Date Published: June 01, 2016

In a new economic analysis, CRP/PDC Co-director Dr. Patrícia Gandára and coauthor Sylvia Acevedo visit the issue of bilingual education from an economic perspective.

"Realizing the Economic Advantages of a Multilingual Workforce" shows how the transformation of the global economy has enabled countries and businesses to provide American consumers with products and services in English without leaving their home country, thus bypassing the American workforce. The loss of these jobs to bilingual workers outside of the U.S. has made an impact on many industries— from call centers to accounting services, and even medical radiography. Ironically, as a nation of immigrants, the American workforce should be a source of unparalleled linguistic resources. Unlike the multinational bilingual workers who can compete for jobs in their home country and in the United States, Americans who speak only English are left to compete for mostly local jobs. Consequently, many American workers miss out on global business opportunities because they are competing against an increasingly skilled global workforce that is both multilingual and fluent in English. 

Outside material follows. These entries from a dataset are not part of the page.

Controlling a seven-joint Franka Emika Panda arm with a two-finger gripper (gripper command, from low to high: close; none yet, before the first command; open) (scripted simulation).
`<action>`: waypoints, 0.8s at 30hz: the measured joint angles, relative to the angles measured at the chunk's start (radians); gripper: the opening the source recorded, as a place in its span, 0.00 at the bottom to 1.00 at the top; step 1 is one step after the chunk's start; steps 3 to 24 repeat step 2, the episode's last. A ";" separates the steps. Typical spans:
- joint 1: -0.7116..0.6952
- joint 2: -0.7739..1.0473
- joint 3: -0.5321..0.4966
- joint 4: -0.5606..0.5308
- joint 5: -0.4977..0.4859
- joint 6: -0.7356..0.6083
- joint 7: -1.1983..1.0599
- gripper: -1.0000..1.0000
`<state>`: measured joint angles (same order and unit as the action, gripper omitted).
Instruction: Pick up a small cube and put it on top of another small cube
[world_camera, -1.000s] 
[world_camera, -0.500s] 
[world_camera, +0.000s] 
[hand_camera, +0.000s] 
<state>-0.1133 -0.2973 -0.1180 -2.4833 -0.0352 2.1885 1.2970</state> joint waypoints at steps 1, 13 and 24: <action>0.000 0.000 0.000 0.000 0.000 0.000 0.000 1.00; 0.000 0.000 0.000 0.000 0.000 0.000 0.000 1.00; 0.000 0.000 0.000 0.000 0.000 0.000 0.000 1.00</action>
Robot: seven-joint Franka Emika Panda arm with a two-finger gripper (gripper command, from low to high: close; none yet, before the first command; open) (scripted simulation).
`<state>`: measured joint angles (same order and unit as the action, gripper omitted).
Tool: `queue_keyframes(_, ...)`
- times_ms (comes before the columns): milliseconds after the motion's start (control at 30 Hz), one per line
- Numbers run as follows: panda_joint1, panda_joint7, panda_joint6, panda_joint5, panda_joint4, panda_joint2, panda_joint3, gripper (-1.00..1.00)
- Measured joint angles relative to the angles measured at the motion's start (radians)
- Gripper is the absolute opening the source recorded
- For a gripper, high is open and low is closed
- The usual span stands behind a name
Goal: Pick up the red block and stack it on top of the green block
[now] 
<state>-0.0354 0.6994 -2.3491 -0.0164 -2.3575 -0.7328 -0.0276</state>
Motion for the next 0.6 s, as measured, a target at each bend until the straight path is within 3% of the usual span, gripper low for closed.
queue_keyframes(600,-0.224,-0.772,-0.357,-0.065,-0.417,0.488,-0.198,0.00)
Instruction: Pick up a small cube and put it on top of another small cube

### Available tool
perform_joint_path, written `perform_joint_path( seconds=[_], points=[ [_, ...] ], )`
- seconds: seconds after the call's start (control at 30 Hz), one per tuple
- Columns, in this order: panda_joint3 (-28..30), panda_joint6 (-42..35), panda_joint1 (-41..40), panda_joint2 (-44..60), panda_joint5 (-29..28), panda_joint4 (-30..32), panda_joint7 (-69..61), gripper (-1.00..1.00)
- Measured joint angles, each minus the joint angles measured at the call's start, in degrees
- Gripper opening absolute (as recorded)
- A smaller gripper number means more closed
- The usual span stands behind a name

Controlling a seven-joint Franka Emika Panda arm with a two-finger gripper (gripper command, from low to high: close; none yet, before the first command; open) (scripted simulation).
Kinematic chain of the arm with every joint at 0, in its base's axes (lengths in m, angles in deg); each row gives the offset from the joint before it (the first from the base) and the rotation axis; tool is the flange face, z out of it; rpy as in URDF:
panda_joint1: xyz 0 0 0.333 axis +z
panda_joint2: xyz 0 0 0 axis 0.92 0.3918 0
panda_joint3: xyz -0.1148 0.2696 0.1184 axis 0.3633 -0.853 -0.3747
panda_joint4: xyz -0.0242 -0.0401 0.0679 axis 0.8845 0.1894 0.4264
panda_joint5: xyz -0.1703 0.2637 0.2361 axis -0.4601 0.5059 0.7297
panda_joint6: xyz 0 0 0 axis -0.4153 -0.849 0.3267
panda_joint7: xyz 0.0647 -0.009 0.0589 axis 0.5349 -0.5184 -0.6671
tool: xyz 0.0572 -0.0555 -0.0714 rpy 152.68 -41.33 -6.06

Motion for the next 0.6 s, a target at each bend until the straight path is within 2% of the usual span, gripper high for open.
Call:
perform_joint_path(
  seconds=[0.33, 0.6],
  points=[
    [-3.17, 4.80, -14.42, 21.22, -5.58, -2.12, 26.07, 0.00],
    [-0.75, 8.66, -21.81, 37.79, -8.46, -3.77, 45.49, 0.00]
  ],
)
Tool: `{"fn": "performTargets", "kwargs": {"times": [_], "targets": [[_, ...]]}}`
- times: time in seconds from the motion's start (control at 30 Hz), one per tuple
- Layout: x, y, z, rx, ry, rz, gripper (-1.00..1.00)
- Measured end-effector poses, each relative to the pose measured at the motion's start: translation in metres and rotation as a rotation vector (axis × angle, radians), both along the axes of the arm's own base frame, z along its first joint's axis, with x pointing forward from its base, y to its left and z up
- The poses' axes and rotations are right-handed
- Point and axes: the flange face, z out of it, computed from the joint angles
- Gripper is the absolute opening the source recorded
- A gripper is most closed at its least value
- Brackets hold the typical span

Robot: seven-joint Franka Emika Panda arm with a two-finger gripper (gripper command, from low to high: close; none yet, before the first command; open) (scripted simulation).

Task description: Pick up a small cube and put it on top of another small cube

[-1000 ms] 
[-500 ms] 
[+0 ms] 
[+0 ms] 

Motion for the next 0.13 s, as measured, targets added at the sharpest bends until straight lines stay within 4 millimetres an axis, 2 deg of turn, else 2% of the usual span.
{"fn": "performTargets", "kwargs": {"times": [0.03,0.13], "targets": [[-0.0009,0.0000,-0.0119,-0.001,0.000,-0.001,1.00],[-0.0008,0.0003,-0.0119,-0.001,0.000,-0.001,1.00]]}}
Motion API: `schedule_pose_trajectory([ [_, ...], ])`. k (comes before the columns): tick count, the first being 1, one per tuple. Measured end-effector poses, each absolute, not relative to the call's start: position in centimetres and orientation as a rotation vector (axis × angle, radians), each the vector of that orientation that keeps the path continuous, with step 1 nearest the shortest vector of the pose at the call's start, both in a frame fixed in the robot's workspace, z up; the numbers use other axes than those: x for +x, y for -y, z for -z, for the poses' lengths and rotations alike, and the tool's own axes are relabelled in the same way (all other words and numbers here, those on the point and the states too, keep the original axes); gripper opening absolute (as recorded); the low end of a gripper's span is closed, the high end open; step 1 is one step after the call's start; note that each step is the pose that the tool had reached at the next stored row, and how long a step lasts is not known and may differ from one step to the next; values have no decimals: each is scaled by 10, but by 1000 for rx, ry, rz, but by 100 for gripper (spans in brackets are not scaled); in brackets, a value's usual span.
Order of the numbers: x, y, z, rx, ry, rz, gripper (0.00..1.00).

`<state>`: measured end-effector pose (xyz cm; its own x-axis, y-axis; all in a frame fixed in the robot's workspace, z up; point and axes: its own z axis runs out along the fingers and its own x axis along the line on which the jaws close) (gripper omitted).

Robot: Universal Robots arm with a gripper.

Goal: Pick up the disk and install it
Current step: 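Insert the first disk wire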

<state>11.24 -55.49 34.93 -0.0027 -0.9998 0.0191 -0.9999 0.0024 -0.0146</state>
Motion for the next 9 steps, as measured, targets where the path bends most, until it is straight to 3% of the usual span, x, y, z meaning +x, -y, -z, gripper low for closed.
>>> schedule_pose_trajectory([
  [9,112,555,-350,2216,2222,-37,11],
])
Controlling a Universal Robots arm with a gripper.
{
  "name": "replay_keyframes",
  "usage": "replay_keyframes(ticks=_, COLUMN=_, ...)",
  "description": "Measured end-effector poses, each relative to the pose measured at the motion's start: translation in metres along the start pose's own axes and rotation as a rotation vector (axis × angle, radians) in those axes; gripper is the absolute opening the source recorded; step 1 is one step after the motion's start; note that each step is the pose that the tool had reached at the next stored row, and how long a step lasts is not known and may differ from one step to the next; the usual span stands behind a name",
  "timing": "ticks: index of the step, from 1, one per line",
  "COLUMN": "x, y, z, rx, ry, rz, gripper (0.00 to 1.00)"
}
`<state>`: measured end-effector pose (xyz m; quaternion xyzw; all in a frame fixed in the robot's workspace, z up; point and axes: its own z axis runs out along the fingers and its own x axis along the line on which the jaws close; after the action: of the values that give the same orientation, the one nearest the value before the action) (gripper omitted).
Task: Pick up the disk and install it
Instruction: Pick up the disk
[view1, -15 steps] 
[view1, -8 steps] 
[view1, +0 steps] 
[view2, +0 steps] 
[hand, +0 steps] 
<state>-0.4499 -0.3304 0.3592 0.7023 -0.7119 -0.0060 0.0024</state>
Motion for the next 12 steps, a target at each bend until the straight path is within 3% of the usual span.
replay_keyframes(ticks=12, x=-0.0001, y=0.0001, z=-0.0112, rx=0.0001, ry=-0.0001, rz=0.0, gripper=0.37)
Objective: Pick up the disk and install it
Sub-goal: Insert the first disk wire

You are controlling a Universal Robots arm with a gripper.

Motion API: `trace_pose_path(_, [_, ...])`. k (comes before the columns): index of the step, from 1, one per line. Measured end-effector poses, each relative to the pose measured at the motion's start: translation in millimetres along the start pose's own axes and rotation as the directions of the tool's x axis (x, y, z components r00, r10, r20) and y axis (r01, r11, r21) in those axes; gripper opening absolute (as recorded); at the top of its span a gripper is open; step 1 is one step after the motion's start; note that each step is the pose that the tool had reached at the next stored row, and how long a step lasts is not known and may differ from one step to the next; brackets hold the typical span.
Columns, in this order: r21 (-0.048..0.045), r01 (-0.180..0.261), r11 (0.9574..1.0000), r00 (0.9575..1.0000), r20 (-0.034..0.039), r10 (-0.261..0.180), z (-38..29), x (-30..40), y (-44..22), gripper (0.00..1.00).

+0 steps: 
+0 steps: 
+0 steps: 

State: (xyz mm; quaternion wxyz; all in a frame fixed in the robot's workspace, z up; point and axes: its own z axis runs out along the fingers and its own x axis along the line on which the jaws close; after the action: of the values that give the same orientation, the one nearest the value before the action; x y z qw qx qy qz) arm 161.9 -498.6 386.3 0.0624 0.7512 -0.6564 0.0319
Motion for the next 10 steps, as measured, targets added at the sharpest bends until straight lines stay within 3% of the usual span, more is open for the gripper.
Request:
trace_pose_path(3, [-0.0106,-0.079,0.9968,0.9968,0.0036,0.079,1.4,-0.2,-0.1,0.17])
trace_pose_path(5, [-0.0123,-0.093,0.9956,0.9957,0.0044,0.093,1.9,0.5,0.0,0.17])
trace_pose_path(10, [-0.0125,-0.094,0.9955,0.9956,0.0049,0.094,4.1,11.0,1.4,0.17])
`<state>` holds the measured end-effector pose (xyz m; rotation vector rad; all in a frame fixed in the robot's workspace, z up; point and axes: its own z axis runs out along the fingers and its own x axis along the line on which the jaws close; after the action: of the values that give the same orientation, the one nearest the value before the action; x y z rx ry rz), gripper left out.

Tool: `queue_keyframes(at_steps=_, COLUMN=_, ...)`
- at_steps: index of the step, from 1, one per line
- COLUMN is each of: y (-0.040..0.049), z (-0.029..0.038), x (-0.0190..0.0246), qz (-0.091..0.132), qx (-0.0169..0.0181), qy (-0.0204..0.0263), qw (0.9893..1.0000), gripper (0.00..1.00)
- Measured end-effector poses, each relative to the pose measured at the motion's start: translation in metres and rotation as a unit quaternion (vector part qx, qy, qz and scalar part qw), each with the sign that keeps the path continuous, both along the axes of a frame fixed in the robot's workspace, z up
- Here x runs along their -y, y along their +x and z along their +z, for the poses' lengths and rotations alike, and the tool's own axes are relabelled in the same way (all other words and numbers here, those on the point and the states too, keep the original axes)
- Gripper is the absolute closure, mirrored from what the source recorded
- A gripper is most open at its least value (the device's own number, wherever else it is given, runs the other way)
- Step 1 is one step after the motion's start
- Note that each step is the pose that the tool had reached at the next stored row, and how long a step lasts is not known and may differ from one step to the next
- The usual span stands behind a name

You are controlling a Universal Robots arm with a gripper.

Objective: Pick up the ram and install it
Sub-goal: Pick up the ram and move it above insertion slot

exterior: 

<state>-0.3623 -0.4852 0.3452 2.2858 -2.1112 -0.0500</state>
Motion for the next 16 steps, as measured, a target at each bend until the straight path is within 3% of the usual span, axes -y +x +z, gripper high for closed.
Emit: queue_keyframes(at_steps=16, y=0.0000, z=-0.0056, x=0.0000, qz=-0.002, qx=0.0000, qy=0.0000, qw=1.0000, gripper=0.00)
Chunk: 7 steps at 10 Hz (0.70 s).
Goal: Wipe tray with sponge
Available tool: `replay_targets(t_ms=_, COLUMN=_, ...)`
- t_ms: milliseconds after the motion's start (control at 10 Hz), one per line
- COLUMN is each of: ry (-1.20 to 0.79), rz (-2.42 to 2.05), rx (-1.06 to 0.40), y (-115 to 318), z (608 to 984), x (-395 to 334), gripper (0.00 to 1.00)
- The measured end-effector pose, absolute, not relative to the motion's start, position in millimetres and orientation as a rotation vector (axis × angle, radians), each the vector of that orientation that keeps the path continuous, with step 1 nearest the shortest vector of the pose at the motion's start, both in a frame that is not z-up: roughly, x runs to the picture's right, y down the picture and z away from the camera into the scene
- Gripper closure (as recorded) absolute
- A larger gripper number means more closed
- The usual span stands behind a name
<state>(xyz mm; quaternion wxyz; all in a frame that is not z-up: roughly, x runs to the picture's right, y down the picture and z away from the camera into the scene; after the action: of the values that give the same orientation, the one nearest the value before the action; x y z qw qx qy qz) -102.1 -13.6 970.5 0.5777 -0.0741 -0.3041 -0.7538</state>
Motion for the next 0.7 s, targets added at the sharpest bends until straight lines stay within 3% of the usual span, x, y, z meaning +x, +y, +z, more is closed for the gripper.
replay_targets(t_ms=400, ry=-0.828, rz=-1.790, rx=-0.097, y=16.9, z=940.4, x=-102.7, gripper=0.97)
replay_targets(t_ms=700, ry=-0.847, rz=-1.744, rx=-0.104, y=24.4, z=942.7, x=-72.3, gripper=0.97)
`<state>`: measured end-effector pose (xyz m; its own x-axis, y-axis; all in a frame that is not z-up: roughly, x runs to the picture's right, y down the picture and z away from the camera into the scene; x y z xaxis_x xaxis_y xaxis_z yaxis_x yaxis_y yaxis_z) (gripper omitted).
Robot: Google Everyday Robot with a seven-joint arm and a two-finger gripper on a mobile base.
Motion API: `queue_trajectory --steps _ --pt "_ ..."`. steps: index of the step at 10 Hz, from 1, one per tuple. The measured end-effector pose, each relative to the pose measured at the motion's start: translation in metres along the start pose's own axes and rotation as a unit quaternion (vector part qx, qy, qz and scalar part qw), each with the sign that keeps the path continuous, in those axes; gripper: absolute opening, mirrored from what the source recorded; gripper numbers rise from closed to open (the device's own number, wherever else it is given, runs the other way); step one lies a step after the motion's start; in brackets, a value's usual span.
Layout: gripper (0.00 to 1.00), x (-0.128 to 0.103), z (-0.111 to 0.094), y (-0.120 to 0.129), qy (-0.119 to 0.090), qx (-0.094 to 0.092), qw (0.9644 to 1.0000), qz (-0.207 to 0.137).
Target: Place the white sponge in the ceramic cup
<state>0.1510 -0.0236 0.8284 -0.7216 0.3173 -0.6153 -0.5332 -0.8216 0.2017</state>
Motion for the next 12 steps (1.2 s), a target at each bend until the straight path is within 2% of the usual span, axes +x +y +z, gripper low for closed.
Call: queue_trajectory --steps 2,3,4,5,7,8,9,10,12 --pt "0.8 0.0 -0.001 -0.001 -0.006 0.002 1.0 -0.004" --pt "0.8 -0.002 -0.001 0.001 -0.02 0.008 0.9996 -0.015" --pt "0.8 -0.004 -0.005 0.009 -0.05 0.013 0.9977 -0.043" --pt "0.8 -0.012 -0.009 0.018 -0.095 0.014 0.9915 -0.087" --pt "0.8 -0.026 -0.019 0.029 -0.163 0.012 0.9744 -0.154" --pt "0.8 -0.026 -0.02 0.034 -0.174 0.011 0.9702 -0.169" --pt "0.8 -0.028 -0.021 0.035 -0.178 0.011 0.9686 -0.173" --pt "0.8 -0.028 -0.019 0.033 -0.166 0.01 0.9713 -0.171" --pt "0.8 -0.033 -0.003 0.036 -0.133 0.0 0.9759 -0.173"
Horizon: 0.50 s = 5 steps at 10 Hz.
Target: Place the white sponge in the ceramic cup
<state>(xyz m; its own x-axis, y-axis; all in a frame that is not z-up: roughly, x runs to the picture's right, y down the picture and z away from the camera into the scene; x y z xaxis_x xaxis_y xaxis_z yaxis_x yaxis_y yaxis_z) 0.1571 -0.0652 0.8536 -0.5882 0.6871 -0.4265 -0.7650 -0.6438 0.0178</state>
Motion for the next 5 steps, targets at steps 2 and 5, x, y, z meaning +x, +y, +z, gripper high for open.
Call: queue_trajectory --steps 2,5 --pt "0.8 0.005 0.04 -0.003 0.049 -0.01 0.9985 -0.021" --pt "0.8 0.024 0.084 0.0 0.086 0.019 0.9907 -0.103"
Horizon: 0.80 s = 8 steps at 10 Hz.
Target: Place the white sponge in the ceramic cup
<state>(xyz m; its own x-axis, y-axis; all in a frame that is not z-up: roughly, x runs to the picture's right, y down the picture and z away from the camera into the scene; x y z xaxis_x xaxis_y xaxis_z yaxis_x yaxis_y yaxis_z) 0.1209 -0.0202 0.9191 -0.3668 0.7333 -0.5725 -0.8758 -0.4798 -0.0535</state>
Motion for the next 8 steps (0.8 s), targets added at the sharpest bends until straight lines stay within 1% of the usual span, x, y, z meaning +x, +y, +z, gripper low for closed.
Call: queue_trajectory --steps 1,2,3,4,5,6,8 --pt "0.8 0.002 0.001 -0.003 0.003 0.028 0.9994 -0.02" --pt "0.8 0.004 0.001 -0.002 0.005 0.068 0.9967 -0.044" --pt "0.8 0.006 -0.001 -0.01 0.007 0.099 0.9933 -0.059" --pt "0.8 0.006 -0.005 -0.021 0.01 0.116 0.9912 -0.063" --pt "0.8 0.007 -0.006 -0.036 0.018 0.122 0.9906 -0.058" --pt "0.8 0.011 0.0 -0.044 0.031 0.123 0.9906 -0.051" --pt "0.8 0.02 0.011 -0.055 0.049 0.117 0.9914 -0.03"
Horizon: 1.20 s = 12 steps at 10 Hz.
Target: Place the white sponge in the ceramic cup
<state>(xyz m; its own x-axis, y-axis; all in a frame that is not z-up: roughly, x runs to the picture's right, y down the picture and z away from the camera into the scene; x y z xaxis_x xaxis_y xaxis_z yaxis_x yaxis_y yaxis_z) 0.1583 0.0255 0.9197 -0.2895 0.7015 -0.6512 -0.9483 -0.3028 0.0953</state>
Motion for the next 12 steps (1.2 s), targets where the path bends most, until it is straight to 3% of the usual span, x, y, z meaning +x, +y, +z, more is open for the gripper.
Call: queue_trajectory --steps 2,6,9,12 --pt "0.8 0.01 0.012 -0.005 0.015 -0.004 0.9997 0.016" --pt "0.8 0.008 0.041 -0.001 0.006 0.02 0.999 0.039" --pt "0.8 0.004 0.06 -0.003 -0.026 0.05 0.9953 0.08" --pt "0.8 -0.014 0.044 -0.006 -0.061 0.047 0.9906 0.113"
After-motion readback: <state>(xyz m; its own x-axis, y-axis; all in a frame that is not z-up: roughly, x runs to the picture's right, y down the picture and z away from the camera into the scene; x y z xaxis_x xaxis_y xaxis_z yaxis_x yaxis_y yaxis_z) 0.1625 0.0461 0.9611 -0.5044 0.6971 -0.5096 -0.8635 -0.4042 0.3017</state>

The authors write, "In the United States, we cannot ignore the seismic changes altering our communities. Nor does it make sense to squander the rich linguistic resources that this nation already has. While other nations cultivate the technical and language skills of their workforces to expand on opportunities both in their home markets and here in the U.S., we cannot allow  a lack of language proficiency to leave American workers at a competitive disadvantage."

The full report is available in our Research section.


The White House issues a new policy statement and Tool Kit on supporting dual language learners (DLLs) in early education settings The statement by the U.S. Departments of Health and Human Services (HHS) and Education (ED) was issued at a White House Regional Summit in Miami. Co-author Sylvia Acevedo represents the Civil Rights Project study a the Summit, alongside 4 Too Small to Fail, First Five California, University of Washington's Institute for Learning and Brain Sciences, National Head Start and New America.

HHS and ED's joint policy statement on better supporting dual language learners in early childhood settings reviews: 1) the research on the benefits of bilingualism, the importance of home language development, and instructional language models that best support DLLs’ learning and development; 2) existing laws and regulations intended to support DLLs and their families; and 3) makes policy and practice recommendations to States and to early childhood programs to better support DLLs.